Wellermen Image SEC Wins Fresh Clampdown on Bilzerian’s Crypto Revival

A federal judge just tightened the screws on a decades-old injunction, ruling that crypto ventures linked to Paul Bilzerian can’t dodge a 2001 ban on new securities offerings. The decision hands the SEC a clear win in its long-running fight to keep a convicted stock manipulator out of the capital markets—now including digital tokens. Markets are watching because the precedent could stretch the agency’s reach over any asset labeled a security, whether stocks or stablecoins.
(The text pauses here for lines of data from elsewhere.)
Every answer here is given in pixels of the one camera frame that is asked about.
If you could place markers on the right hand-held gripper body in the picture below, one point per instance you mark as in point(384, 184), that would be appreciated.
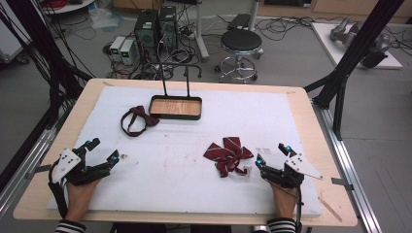
point(299, 165)

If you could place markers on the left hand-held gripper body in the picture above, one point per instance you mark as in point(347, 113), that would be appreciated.
point(69, 161)

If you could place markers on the striped red bow tie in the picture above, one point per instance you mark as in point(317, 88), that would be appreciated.
point(228, 152)

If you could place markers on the dark red bow tie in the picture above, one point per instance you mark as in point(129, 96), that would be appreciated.
point(146, 118)

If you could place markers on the black rack with wooden tray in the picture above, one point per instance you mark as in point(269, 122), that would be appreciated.
point(175, 107)

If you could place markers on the person's left hand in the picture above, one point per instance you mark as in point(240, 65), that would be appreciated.
point(79, 199)

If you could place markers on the person's right hand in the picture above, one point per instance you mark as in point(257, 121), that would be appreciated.
point(284, 200)

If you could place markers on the thin wooden stick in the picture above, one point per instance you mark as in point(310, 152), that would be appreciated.
point(329, 209)

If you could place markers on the white foam mat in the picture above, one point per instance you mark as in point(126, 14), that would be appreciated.
point(194, 191)

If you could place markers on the white power supply unit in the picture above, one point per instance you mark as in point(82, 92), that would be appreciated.
point(117, 47)
point(128, 51)

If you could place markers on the white floor board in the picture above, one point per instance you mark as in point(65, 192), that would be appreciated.
point(330, 45)

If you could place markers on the black round stool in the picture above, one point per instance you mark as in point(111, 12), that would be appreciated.
point(241, 40)

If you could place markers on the clear plastic bag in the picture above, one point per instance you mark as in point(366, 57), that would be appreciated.
point(105, 17)

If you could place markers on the black computer tower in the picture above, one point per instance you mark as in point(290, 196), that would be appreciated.
point(167, 27)
point(146, 29)

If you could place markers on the black flat box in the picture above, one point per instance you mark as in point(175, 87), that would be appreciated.
point(239, 21)

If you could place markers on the grey desk leg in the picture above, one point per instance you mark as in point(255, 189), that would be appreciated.
point(201, 39)

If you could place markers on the round white table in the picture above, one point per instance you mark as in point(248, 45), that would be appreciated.
point(69, 6)

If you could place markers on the metal bracket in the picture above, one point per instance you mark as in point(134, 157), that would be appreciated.
point(341, 183)
point(39, 170)

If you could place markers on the aluminium rail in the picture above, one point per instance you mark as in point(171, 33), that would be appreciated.
point(22, 168)
point(348, 168)

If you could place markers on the black metal frame stand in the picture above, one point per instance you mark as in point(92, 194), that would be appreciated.
point(353, 55)
point(48, 58)

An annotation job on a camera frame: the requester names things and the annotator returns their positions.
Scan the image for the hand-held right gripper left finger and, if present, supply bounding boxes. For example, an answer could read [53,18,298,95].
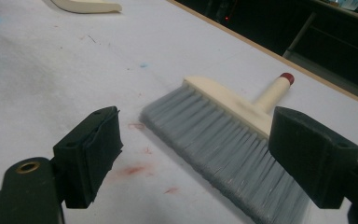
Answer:
[52,105,124,209]

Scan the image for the cream brush with grey bristles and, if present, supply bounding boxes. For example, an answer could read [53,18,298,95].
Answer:
[139,72,311,224]

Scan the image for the cream dustpan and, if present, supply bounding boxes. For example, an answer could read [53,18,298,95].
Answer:
[50,0,123,14]

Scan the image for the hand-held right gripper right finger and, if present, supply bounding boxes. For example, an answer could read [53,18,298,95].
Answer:
[268,105,358,210]

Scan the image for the grey metal frame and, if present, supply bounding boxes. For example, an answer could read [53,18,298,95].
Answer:
[282,11,358,105]

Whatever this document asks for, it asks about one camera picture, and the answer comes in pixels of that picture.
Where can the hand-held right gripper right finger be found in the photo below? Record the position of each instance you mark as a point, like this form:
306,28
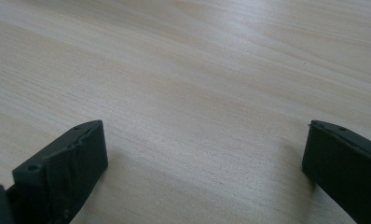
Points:
345,168

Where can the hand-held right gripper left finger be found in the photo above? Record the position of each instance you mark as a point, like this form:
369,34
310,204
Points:
65,168

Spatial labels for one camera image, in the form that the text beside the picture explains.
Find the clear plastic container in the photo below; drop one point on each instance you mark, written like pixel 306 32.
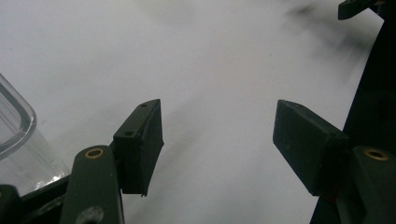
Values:
pixel 18 124

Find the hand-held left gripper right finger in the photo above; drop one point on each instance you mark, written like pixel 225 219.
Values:
pixel 308 146

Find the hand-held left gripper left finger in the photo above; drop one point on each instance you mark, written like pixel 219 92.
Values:
pixel 140 146

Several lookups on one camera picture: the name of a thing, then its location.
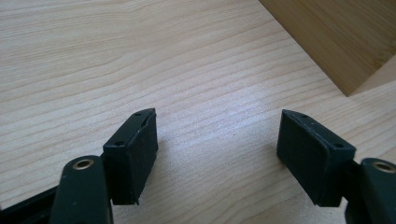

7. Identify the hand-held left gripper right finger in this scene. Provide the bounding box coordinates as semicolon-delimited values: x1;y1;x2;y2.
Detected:
276;108;357;208

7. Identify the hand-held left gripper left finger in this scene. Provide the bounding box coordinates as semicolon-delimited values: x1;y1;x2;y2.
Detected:
102;107;159;206

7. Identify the wooden tea box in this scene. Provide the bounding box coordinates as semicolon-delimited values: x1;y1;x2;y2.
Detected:
259;0;396;97

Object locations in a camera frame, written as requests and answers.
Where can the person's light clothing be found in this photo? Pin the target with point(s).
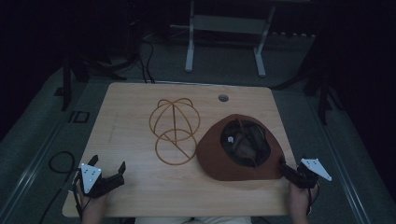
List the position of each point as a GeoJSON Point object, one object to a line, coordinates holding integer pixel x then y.
{"type": "Point", "coordinates": [193, 220]}

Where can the black tripod stand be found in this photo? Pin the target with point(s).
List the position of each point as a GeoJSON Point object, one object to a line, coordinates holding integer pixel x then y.
{"type": "Point", "coordinates": [322, 93]}
{"type": "Point", "coordinates": [67, 84]}

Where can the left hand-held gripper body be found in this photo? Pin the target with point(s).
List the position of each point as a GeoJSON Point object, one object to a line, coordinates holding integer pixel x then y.
{"type": "Point", "coordinates": [102, 183]}

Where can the white metal desk frame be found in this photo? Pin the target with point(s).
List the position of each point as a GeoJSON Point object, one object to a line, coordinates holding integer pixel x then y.
{"type": "Point", "coordinates": [227, 24]}

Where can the white tag inside hat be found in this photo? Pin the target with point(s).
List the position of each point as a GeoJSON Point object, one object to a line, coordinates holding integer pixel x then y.
{"type": "Point", "coordinates": [230, 139]}

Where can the brown felt hat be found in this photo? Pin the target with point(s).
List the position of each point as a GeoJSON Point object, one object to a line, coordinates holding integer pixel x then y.
{"type": "Point", "coordinates": [214, 155]}

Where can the black rectangular floor bracket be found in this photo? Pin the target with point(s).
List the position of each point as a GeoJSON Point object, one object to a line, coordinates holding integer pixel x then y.
{"type": "Point", "coordinates": [79, 117]}

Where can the person's left hand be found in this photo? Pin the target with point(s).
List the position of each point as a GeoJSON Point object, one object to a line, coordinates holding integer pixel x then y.
{"type": "Point", "coordinates": [93, 203]}

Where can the person's right hand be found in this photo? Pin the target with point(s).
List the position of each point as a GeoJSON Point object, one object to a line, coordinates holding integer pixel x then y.
{"type": "Point", "coordinates": [300, 199]}

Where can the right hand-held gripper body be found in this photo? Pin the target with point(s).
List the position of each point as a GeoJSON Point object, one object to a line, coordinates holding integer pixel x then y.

The saga began in 1989 when the SEC sued Bilzerian for securities fraud tied to hostile takeovers. After a criminal conviction and civil penalties, the court in 2001 barred him and his family from ever again participating in securities offerings without prior approval. Fast-forward to 2018 and Bilzerian’s son, Alexander, started raising money for a blockchain project called BitConnect. The SEC cried foul, claiming the scheme violated the 2001 order. Alexander fought back, arguing that the injunction didn’t cover digital assets and that the agency was stretching old paper-era rules into code. Yesterday, Judge Royce Lamberth disagreed. He held that the 2001 injunction’s language—“any offering of securities”—is deliberately broad and that tokens sold for investment fit squarely inside it. The court rejected Alexander’s due-process and overbreadth claims, keeping the family under the original restraints.

The practical result is straightforward: Bilzerian-linked projects must get the SEC’s green light before touching investor money again. Alexander loses the ability to claim “crypto is different.” The agency gains a template for using legacy injunctions against token issuers who try to argue that blockchain resets the regulatory clock. Meanwhile, traders and exchanges that might partner with such ventures now carry added due-diligence risk; one misstep could trigger contempt findings rather than just enforcement actions.

In plain English, the ruling says once the SEC locks someone out of the securities markets, that lock survives changes in technology. It doesn’t declare every token a security, but it signals that creative re-labeling won’t erase prior sanctions. That tilts power toward the agency and away from decentralized experiments tied to restricted insiders.

For crypto markets the message is blunt: old-court orders travel into new asset classes, raising the cost of capital for projects that flirt with sanctioned founders and increasing the premium on provably clean teams.